(Work to complete) This exercise asks for a copy of each line in the records below with the word "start" in it.

Data excerpts
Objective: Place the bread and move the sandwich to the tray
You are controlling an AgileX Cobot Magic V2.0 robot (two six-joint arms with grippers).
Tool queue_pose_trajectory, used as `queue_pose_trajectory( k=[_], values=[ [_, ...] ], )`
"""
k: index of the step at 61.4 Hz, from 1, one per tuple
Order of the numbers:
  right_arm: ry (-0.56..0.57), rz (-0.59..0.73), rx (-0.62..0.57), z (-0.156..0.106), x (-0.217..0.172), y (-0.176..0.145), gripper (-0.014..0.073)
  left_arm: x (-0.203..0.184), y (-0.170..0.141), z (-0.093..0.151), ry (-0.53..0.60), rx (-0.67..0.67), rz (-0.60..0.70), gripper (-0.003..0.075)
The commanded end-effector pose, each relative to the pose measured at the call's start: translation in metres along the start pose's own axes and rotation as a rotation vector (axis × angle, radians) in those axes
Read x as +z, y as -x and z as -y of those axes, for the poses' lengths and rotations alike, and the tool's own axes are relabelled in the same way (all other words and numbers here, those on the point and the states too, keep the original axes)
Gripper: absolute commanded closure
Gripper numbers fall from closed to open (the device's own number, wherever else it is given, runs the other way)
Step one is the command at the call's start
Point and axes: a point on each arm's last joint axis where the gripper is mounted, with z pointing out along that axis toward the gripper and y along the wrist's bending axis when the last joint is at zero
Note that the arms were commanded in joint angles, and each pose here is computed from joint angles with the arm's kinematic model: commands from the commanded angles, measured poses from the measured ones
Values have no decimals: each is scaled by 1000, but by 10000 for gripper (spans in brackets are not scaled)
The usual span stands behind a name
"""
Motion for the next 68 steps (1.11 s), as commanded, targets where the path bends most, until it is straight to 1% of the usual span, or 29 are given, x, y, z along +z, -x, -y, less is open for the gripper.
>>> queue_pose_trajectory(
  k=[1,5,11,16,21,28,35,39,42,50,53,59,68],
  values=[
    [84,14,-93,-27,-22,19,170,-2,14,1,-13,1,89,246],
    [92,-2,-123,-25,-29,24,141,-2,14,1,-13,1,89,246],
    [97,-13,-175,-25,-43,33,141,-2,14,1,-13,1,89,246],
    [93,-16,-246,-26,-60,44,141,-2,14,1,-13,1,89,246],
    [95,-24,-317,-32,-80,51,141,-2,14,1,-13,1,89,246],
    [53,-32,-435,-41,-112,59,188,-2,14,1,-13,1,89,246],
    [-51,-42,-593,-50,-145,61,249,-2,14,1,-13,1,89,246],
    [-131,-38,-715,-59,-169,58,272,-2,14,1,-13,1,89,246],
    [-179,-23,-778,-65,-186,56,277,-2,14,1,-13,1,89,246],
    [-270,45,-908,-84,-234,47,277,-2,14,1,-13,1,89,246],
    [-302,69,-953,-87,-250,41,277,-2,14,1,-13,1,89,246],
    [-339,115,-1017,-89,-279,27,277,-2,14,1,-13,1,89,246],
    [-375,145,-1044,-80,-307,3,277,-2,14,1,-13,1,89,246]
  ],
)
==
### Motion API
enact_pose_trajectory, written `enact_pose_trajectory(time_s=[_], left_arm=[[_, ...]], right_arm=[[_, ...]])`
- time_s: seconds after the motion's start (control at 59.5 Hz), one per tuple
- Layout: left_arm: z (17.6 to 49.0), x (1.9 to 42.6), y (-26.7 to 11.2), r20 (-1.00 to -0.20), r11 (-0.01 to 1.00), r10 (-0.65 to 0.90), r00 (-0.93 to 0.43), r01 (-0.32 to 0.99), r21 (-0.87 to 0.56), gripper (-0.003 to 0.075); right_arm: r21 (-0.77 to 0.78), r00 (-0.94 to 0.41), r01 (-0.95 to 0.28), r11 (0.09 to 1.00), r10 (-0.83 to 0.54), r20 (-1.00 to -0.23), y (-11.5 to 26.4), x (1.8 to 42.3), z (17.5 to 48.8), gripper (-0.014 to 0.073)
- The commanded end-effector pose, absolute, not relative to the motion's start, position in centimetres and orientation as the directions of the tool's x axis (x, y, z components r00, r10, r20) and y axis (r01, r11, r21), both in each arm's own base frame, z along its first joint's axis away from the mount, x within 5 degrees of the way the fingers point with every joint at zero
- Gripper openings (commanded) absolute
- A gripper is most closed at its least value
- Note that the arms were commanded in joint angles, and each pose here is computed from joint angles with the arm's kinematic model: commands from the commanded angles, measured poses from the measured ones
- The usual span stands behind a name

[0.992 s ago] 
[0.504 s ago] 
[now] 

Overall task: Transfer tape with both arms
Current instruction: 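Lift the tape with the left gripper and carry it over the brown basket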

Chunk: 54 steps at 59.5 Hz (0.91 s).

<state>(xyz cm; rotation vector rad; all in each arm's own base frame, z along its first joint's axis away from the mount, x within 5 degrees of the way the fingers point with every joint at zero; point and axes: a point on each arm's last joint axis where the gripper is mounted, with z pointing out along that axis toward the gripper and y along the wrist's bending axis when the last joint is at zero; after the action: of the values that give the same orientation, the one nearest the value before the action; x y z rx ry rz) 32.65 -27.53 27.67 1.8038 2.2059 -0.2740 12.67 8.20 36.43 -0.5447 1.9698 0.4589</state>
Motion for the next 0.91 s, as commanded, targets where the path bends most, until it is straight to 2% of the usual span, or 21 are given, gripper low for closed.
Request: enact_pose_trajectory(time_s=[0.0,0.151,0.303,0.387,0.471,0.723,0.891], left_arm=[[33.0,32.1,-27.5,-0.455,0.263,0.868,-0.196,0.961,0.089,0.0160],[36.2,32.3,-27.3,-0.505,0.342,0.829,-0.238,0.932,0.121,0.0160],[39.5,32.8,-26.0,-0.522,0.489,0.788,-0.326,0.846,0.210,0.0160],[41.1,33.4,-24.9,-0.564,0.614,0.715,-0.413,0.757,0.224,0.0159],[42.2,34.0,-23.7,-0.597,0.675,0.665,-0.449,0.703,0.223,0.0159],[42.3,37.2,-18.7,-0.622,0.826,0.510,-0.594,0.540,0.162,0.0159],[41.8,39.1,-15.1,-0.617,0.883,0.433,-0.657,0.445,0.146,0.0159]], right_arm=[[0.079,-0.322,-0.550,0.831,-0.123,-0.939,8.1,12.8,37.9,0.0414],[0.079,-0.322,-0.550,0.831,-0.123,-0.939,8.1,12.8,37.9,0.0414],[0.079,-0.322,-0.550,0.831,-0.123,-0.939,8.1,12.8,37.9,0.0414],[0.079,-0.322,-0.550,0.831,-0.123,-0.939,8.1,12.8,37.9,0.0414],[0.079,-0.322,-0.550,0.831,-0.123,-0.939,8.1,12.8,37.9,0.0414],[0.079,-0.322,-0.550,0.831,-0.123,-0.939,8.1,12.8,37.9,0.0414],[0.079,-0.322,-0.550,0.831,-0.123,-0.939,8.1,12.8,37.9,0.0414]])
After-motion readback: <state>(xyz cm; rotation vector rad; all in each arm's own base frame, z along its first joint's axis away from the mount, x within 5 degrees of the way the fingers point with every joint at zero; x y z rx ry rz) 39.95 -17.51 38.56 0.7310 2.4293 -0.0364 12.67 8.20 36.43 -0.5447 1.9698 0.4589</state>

(Reply to the task)
The commanded end-effector pose, each relative to the pose measured at the call's start: translation in metres along the start pose's own axes and rotation as a rotation vector (axis × angle, radians) in those axes
Step one is the command at the call's start
- time_s: seconds after the motion's start (control at 59.5 Hz), one per tuple
- The commanded end-effector pose, absolute, not relative to the motion's start, position in centimetres and orientation as the directions of the tool's x axis (x, y, z components r00, r10, r20) and y axis (r01, r11, r21), both in each arm's own base frame, z along its first joint's axis away from the mount, x within 5 degrees of the way the fingers point with every joint at zero

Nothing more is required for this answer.